Kid crafts gingerbread houses

Kid crafts gingerbread houses

Get step-by-step instructions for how to make an easy candy-covered gingerbread house, a classic holiday craft!

By Angela McKendree

hese make great holiday craft projects for kids!

Supplies:

Graham crackers

White icing or confectioner’s sugar, water, and mixing bowl

Assorted soft and hard candies

Pint sized milk carton

cardboard base

Function of materials:

The graham crackers will be your gingerbread, they are make up the house. The white icing will be the glue that holds your graham cracker construction together, it will also glue on the hard candies which act as holiday decorations on the outside of the house. The milk carton serves as a frame that supports the house; it will not be seen. The cardboard base is what the house will stand on, acting like the house’s plot of land and possibly providing a space for a yard. If you don’t want to have a yard, it will simply keep crumbs and sticky icing off of whatever surface it sits on for display.

The number of items you need depends on how many gingerbread houses you plan to make. This recipe is good for one house but it can certainly be expanded to make as many as you want.

How to: Preparation

Start by emptying out the pint sized milk container. You can have your child bring it home to you from school if you don’t want to have to buy extra milk just for this project. Give the container a thorough rinsing because sour milk will stink up your display. Allow it to dry.

Gather all of the candy in a dish. If you want to be well organized you can even put each type of candy in separate dishes. Here are some excellent suggestions for candy you can use if you aren’t sure where to start: M&M’s peanut or plain, Mike and Ikes, peppermints, gumdrops, candy canes, chocolate chips, Hershey kisses. But this list can be expanded upon or scaled back depending on how you want your house to look. You can even choose the M&M’s in holiday colors.

Spread newspaper over your workstation because this project will get messy.

If you are making your own icing “glue,” do that now. Mix 2 cups of confectioners sugar with one-half of a cup of water. Mix the ingredients together. Test the thickness of the icing. Dip a spoon into the bowl of icing and scoop. Hold the spoon upside down over the bowl and let the icing drip. If it doesn’t drip at all little by little add more water until it is the right consistency. If the icing runs like water would, add more sugar. If it is somewhere in between you probably have it about right.

Break graham crackers in half along the perforated line.

How to: step by step instructions:

1) Put a dab of the icing about the size of a half dollar on the center of your cardboard base. Set the milk carton down on top of the dollop of icing and hold it down firmly for about thirty seconds until the icing dries a little.

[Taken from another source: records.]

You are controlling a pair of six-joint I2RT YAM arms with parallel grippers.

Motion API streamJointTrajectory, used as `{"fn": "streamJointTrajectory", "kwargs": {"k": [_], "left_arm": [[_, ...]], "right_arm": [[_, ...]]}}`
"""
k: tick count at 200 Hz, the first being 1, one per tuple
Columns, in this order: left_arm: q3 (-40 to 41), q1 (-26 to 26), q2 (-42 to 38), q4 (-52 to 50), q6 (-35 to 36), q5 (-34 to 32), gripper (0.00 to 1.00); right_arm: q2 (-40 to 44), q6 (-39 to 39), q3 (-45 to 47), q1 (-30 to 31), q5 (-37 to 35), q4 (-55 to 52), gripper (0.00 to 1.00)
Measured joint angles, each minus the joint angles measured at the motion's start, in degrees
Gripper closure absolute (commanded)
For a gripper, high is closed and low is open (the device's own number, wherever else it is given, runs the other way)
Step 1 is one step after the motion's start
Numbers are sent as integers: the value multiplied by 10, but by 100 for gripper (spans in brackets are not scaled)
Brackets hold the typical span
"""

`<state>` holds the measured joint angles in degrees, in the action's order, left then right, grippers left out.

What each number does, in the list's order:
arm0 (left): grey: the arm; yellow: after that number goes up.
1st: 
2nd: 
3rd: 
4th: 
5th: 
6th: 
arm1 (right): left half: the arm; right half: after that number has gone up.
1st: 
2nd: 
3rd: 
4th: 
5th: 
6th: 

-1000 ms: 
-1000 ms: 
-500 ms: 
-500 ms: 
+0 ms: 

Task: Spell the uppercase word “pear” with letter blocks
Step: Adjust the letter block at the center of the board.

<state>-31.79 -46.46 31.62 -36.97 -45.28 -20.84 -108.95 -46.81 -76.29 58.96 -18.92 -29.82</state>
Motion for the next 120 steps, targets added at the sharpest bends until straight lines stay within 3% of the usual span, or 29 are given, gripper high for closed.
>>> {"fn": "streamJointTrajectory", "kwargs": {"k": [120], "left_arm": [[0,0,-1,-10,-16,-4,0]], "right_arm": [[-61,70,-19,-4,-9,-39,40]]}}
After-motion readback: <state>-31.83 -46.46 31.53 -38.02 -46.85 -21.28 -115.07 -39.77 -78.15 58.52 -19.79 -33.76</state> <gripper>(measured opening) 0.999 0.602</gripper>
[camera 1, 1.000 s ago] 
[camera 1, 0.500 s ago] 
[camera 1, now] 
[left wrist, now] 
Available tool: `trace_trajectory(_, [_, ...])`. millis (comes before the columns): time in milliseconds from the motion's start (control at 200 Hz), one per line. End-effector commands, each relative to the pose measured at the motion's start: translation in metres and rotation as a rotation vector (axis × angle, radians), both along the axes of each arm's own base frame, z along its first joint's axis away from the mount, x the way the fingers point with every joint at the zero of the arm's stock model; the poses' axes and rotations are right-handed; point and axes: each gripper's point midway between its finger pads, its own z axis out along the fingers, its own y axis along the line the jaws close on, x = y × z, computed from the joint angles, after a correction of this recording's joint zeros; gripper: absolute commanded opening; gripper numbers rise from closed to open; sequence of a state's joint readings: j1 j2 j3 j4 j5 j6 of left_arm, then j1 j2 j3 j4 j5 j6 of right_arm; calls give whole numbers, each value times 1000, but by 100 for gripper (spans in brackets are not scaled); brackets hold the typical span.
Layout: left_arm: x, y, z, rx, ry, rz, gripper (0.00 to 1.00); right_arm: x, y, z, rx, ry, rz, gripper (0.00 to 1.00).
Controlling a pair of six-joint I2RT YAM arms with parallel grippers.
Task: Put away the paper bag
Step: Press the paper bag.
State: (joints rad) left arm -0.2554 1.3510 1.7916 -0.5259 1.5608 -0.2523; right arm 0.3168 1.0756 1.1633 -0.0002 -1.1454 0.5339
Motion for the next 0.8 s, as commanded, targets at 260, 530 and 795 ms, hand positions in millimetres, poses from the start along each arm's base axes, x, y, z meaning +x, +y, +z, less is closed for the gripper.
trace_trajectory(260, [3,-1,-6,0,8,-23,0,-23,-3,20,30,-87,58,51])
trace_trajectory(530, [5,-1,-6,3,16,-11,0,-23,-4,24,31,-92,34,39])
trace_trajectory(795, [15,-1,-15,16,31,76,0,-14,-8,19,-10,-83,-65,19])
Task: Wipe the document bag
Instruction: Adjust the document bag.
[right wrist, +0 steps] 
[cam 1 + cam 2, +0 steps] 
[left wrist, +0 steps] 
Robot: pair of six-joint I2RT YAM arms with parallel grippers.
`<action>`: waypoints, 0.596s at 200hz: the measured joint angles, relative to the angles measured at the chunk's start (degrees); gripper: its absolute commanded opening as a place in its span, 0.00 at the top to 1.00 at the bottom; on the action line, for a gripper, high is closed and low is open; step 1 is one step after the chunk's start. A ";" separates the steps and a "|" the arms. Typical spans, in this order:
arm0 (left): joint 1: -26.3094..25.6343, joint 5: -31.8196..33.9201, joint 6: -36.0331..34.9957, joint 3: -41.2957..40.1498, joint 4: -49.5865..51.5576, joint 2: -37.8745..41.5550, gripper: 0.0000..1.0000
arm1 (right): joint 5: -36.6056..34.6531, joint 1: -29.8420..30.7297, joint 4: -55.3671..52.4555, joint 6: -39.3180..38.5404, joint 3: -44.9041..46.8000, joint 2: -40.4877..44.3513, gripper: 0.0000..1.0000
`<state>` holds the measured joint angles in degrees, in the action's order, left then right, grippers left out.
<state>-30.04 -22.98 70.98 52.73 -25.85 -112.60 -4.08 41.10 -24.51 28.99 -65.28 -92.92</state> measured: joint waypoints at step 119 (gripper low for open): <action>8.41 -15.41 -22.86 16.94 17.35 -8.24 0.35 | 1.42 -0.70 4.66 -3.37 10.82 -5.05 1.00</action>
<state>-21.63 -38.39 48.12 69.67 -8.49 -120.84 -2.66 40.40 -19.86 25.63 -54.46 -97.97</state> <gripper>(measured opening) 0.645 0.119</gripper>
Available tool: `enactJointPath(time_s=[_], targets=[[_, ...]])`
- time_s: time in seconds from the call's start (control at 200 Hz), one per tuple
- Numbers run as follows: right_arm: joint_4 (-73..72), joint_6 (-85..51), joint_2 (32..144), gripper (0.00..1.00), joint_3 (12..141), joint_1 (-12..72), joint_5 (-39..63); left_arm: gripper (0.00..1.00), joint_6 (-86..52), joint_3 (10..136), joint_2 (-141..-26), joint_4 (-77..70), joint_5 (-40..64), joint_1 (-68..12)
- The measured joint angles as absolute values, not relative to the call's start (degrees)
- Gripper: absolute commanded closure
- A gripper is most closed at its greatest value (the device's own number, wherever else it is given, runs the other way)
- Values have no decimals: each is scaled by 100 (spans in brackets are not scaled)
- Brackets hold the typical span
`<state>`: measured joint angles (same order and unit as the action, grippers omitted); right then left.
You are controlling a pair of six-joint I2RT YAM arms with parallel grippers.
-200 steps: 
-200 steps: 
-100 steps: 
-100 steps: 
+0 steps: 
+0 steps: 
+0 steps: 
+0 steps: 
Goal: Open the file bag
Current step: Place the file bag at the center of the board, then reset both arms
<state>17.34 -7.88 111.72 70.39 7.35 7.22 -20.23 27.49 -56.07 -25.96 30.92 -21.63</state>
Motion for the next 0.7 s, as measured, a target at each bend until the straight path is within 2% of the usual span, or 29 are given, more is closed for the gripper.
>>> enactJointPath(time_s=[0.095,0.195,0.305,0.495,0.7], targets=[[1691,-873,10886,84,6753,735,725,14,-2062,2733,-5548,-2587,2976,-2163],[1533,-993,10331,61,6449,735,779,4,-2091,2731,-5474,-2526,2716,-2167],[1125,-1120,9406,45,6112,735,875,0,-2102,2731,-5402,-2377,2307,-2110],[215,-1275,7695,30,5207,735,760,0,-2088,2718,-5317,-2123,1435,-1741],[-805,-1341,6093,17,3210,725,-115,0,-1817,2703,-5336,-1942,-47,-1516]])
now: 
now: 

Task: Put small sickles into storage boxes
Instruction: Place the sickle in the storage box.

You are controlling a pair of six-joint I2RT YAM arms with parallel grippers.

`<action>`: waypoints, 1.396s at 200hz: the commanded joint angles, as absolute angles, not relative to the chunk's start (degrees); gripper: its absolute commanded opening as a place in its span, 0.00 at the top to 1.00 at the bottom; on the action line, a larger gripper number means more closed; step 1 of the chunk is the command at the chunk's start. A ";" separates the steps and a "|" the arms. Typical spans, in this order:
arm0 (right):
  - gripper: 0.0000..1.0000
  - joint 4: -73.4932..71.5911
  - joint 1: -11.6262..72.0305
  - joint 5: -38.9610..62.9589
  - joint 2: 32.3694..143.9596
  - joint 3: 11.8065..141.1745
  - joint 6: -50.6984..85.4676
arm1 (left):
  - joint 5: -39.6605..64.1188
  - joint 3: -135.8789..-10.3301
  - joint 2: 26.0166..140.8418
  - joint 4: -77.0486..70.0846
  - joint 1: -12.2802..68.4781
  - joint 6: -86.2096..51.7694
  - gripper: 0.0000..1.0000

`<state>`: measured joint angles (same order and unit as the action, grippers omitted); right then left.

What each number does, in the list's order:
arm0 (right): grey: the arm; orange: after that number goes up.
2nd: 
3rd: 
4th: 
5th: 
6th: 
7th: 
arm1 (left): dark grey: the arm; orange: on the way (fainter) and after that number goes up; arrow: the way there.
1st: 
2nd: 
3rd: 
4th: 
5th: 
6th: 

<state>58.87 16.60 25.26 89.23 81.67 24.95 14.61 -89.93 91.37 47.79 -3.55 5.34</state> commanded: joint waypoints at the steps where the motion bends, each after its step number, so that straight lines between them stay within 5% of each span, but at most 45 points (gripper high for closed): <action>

2) Begin constructing the house by “pasting” the graham crackers on to the sides of the milk carton. The graham cracker squares should be “pasted” with icing to the sides of the carton. To make the crackers into squares, they will probably need to be broken in half. Break the crackers according to the dimensions of your house. This may take a little bit of rough measuring by placing the graham cracker on its side against the carton.

3) Graham cracker rectangles will be part of the roof. Turn them on their side and “paste” them horizontally on top of the graham cracker squares. The rectangles should lean in together toward each other to form a pointy roof.

4) Then take a graham cracker square and cut it in half diagonally to form two triangles out of the one square. The triangles will be the last part of the roof. Glue it to the front and back of the roof of the house.

5) Now comes the fun part, candy! Using the icing, glue candy pieces along the roof and seams, or corners, of the house to make it look as though the house is lined in Christmas lights. Dump extra frosting over the roof and let it drip down to look like snow and icicles. You can use peppermints to make windows or doors and other candy as shingles all over the roof. Be creative!

Have fun!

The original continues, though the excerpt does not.